HP-UX System Administrator's Guide: Routine Management Tasks

VxFS file systems: Unlike HFS file systems, VxFS file systems can be switched between
largefiles and nolargefiles without unmounting (and without requiring an
fsck operation to verify file system state). However, as with HFS file systems, you
must remove any large files (files with size greater than 2GB) from the file system before
a switch between largefiles to nolargefiles will succeed.
NOTE: largefiles and nolargefiles are mount options to file systems. If you
manually switch a file system between one mode and another, you might need to edit
the corresponding entry in the file /etc/fstab so that future mounts and boots will
mount the file system using the proper mode.
Command Support for Large Files
All of the file system administration commands, as well as all file system user commands,
for HFS and VxFS support large files (greater than 2 GB in size).
If a command that does not support large files encounters a large file, the command
will return an [EOVERFLOW] error and print a message like the following:
Value too large to be stored in data type
Repairing a Large-Files File System with fsck
The fsck(1M) command repairs damaged file systems. Typically, large files should not
appear in a no-large-files file system. There are two ways fsck recovers from this
situation if a large file does appear.
In the first scenario, you use fsck in the interactive mode. fsck finds a large file on
a no-large-files file system, marks the file system dirty and stops. You can then correct
the situation using the fsadmcommand with the -o largefiles option. The fsck
command repairs the file system, which you are then able to mount. This scenario
would preserve the large file, if fsck did not find it corrupt in any other way.
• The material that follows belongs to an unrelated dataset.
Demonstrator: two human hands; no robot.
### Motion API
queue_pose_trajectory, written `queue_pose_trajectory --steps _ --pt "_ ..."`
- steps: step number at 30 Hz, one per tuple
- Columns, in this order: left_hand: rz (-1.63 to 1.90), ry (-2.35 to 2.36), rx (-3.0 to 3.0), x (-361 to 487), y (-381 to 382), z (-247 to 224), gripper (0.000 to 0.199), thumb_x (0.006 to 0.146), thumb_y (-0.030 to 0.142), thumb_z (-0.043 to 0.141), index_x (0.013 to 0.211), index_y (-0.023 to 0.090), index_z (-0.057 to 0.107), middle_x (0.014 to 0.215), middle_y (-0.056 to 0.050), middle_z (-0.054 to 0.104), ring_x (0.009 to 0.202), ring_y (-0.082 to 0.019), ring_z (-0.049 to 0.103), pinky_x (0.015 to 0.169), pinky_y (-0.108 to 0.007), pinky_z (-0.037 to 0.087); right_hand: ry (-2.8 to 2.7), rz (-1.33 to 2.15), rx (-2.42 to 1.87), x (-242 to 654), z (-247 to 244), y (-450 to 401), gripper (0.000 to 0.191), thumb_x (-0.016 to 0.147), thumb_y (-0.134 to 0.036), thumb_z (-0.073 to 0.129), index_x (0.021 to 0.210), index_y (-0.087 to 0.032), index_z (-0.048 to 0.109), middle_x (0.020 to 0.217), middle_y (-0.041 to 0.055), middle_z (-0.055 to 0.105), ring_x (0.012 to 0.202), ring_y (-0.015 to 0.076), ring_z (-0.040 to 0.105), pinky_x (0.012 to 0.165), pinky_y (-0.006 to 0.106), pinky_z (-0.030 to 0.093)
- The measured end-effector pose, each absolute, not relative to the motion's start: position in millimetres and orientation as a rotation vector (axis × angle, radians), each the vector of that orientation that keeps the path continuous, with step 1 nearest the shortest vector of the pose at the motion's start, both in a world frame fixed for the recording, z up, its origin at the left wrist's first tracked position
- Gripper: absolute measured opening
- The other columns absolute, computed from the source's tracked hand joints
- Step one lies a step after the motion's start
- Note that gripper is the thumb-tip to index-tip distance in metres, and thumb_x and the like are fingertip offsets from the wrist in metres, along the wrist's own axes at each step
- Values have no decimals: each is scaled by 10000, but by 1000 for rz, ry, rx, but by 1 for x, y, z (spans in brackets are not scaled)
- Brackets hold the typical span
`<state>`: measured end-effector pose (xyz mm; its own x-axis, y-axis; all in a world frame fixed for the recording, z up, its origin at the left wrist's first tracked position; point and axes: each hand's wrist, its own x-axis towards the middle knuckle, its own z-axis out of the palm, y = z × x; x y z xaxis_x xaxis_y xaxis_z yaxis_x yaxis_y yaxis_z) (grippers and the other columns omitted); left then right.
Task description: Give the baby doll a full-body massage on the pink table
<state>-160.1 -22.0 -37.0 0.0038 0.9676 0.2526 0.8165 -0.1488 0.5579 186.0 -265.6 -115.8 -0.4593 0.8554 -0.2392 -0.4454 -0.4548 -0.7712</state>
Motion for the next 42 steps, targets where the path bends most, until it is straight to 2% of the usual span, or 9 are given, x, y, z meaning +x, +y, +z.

In the second scenario, using non-interactive mode, fsck purges the large file on a
no-large-files file system. fsck assumes the superblock to be accurate based on its
accuracy checks since the probability of a superblock being corrupt is insignificant
when compared to the instance of a large file manifesting in a no-large-files file system.
Consequently, fsck will remove the large file from a file system it believes should not
contain large files.
The mount Command and Large-Files File Systems
The mount command supports large-files file systems and provides you with a method
of ensuring that no large-files file systems are mounted on the system.
The mount command uses the same two options as the mkfs, newfs, and fsadm
commands (largefilesand nolargefiles). mount will not mount a large-files file
system if the -o nolargefiles option is specified. Conversely, the mount command
will not mount a no-large-files file system if the -o largefiles option is specified.